Efromovich Sam, Kubatko Laura Salter
University of Texas at Dallas, USA.
Stat Appl Genet Mol Biol. 2008;7(1):Article2. doi: 10.2202/1544-6115.1319. Epub 2008 Jan 19.
The relationship between speciation times and the corresponding times of gene divergence is of interest in phylogenetic inference as a means of understanding the past evolutionary dynamics of populations and of estimating the timing of speciation events. It has long been recognized that gene divergence times might substantially pre-date speciation events. Although the distribution of the difference between these has previously been studied for the case of two populations, this distribution has not been explicitly computed for larger species phylogenies. Here we derive a simple method for computing this distribution for trees of arbitrary size. A two-stage procedure is proposed which (i) considers the probability distribution of the time from the speciation event at the root of the species tree to the gene coalescent time conditionally on the number of gene lineages available at the root; and (ii) calculates the probability mass function for the number of gene lineages at the root. This two-stage approach dramatically simplifies numerical analysis, because in the first step the conditional distribution does not depend on an underlying species tree, while in the second step the pattern of gene coalescence prior to the species tree root is irrelevant. In addition, the algorithm provides intuition concerning the properties of the distribution with respect to the various features of the underlying species tree. The methodology is complemented by developing probabilistic formulae and software, written in R. The method and software are tested on five-taxon species trees with varying levels of symmetry. The examples demonstrate that more symmetric species trees tend to have larger mean coalescent times and are more likely to have a unimodal gamma-like distribution with a long right tail, while asymmetric trees tend to have smaller mean coalescent times with an exponential-like distribution. In addition, species trees with longer branches generally have shorter mean coalescent times, with branches closest to the root of the tree being most influential.
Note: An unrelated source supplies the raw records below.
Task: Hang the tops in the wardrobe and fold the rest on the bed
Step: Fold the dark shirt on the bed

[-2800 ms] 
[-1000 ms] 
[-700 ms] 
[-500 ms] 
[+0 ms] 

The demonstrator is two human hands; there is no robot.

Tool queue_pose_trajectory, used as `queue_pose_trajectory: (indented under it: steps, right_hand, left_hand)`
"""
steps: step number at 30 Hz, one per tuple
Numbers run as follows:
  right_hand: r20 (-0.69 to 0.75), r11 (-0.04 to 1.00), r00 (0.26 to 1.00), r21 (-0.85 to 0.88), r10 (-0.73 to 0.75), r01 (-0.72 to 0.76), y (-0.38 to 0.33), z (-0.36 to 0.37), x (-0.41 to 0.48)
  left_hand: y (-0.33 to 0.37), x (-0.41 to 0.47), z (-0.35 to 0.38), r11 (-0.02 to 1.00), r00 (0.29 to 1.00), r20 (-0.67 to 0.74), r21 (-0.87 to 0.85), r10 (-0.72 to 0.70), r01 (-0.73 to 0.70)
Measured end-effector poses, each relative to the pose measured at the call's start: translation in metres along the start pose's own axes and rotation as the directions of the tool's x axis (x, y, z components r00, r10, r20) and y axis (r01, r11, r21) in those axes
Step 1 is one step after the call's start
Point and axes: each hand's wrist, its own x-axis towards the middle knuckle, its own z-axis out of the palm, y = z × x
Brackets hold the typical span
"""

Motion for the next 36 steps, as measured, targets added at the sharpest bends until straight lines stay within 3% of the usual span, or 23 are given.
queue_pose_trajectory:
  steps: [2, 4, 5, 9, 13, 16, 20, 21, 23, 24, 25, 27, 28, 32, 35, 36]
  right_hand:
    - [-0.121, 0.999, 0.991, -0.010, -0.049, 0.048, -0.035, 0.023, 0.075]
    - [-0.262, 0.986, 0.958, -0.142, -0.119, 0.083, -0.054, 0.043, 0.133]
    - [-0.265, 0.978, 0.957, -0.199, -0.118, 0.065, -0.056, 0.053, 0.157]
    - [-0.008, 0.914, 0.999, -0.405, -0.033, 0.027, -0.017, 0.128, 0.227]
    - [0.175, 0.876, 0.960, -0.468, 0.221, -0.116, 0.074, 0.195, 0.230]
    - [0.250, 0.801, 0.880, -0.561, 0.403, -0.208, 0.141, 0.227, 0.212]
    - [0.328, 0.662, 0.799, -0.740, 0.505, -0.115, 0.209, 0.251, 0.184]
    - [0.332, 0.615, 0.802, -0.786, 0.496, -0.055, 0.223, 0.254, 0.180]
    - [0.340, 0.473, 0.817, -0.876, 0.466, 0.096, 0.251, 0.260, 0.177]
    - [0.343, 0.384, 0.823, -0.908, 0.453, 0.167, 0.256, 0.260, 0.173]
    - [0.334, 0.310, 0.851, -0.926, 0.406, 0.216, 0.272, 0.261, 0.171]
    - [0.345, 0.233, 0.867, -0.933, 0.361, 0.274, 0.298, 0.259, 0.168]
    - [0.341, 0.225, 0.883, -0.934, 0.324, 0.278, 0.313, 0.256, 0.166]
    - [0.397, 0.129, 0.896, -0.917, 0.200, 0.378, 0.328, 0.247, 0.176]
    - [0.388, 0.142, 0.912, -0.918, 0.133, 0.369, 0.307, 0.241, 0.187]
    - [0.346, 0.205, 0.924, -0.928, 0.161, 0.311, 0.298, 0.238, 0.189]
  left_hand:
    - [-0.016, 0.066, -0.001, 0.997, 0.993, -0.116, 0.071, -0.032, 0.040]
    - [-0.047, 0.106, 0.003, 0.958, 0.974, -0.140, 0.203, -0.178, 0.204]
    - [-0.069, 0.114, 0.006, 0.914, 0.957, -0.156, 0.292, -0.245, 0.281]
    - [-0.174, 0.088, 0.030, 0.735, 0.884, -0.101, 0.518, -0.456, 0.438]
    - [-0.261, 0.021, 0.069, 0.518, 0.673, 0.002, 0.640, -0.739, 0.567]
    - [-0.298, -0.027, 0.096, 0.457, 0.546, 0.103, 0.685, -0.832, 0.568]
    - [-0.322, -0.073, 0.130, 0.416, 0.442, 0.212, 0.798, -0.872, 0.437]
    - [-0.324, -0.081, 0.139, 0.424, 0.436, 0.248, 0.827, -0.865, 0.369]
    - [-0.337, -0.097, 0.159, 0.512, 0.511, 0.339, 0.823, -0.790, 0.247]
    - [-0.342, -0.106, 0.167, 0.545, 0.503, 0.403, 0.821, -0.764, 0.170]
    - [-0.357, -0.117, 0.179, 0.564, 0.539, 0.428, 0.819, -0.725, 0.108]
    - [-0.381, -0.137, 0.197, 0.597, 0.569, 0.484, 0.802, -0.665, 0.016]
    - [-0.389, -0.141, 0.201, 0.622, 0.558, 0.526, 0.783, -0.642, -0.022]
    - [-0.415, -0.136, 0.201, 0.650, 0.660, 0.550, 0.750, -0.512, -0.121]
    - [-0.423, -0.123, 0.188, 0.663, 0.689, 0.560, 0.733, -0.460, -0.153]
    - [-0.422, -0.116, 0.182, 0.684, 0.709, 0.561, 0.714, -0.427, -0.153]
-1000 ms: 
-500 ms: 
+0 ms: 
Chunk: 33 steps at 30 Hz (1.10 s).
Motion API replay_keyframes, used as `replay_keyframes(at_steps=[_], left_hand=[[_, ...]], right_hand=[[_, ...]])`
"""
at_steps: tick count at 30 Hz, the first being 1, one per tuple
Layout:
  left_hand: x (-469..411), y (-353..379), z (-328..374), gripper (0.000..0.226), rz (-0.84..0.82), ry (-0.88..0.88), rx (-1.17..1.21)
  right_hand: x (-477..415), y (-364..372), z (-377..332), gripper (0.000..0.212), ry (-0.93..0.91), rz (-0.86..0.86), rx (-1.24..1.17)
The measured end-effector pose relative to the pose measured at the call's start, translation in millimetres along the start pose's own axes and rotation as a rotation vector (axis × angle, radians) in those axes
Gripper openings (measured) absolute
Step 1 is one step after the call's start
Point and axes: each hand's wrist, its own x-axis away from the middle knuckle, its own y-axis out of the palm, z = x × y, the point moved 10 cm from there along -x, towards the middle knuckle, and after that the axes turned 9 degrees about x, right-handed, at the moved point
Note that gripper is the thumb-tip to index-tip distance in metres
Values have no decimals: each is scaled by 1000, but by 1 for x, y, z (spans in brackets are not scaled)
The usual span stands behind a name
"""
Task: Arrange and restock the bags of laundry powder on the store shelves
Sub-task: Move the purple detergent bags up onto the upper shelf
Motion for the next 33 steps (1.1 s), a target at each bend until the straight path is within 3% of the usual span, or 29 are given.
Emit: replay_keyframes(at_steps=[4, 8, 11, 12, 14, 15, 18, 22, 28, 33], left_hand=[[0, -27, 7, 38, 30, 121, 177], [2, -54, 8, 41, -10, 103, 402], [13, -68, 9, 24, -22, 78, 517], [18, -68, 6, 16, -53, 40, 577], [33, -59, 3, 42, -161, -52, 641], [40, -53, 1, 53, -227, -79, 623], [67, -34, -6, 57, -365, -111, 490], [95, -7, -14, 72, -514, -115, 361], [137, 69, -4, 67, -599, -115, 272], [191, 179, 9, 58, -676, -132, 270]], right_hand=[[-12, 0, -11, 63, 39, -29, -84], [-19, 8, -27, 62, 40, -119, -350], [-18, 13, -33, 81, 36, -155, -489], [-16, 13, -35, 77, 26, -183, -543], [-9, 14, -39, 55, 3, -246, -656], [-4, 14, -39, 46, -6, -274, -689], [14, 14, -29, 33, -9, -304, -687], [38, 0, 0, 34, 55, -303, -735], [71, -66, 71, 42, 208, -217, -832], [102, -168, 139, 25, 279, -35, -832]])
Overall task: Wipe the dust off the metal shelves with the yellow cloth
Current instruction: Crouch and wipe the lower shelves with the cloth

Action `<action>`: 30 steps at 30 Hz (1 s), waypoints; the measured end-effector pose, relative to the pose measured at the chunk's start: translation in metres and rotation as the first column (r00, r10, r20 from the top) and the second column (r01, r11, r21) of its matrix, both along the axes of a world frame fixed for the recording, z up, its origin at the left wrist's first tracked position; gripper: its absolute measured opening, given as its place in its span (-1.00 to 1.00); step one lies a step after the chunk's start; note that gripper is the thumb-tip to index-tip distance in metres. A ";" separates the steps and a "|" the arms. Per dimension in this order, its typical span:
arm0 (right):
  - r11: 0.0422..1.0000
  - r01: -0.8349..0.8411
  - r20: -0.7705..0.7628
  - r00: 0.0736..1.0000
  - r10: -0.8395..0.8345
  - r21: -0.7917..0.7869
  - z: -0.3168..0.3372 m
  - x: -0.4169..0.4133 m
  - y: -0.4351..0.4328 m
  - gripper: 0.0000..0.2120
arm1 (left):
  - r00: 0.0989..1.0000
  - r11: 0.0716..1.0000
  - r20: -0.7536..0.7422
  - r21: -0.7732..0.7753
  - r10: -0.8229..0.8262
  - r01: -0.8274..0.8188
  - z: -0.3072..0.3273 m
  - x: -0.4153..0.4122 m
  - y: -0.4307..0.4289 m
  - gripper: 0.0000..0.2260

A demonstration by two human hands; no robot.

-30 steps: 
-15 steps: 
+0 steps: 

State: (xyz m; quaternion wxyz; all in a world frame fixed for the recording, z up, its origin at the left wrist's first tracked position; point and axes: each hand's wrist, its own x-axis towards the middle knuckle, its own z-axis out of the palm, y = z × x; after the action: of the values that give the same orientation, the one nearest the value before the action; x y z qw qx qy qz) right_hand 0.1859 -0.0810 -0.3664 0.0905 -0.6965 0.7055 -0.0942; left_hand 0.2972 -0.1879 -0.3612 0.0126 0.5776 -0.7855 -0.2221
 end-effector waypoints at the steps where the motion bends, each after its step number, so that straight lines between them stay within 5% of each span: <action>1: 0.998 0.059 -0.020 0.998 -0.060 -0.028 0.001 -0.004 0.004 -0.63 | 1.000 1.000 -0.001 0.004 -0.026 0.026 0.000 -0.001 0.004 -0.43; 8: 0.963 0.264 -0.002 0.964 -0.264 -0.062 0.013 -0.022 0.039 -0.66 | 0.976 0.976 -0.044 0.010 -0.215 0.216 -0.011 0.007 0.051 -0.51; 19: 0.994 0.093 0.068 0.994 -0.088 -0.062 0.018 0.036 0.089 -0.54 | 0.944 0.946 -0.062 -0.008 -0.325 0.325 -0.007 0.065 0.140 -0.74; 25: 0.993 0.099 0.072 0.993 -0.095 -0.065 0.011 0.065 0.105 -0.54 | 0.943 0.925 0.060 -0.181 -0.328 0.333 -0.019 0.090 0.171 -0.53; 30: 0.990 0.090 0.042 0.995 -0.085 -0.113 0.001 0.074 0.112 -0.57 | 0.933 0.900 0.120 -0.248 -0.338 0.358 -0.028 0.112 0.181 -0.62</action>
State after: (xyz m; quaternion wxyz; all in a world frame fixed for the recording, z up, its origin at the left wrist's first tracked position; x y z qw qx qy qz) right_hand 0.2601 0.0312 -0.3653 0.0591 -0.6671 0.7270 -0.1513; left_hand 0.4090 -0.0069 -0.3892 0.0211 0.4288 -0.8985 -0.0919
在系统发育推断中,物种形成时间与相应的基因分歧时间之间的关系备受关注,它是理解种群过去进化动态以及估计物种形成事件时间的一种手段。长期以来,人们已经认识到基因分歧时间可能大大早于物种形成事件。尽管此前已经针对两个种群的情况研究了两者之间差异的分布,但尚未针对更大的物种系统发育明确计算这种分布。在此,我们推导了一种用于计算任意大小树的这种分布的简单方法。我们提出了一个两阶段程序,该程序(i)考虑从物种树根部的物种形成事件到基因合并时间的时间概率分布,条件是根部可用的基因谱系数量;(ii)计算根部基因谱系数量的概率质量函数。这种两阶段方法极大地简化了数值分析,因为在第一步中条件分布不依赖于基础物种树,而在第二步中物种树根部之前的基因合并模式无关紧要。此外,该算法提供了关于该分布相对于基础物种树各种特征的性质的直观理解。通过开发用R编写的概率公式和软件对该方法进行了补充。该方法和软件在具有不同对称程度的五分类单元物种树上进行了测试。这些例子表明,更对称的物种树往往具有更大的平均合并时间,并且更有可能具有单峰的类似伽马分布且右尾较长,而不对称树往往具有较小的平均合并时间且呈指数分布。此外,分支较长的物种树通常平均合并时间较短,最接近树根部的分支影响最大。